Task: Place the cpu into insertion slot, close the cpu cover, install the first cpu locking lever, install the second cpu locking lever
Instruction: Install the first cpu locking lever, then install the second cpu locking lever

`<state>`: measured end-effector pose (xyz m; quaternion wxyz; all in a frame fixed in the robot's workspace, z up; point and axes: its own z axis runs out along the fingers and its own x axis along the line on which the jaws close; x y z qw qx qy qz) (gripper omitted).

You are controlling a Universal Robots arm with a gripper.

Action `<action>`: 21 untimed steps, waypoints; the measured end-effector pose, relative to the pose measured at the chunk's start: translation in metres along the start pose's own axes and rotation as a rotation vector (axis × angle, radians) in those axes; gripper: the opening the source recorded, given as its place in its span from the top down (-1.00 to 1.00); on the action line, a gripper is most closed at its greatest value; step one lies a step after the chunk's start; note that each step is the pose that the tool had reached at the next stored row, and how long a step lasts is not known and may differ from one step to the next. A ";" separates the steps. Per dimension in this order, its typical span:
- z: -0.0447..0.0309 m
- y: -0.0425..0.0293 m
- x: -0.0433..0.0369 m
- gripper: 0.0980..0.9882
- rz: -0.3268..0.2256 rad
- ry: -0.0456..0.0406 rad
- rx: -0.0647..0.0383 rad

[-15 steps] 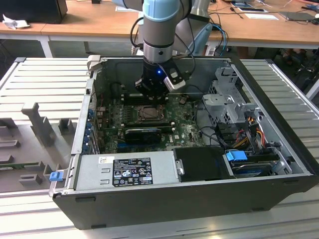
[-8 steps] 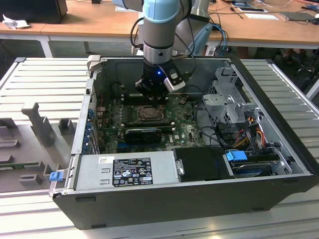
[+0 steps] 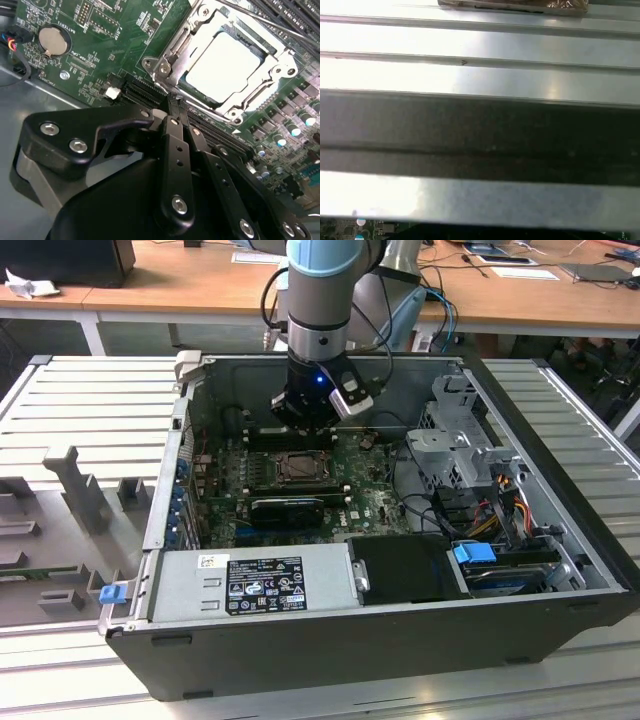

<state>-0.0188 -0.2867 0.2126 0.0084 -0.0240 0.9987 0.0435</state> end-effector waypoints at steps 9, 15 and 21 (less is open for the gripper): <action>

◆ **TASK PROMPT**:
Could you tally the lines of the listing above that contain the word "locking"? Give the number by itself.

◆ **EXERCISE ANSWER**:
2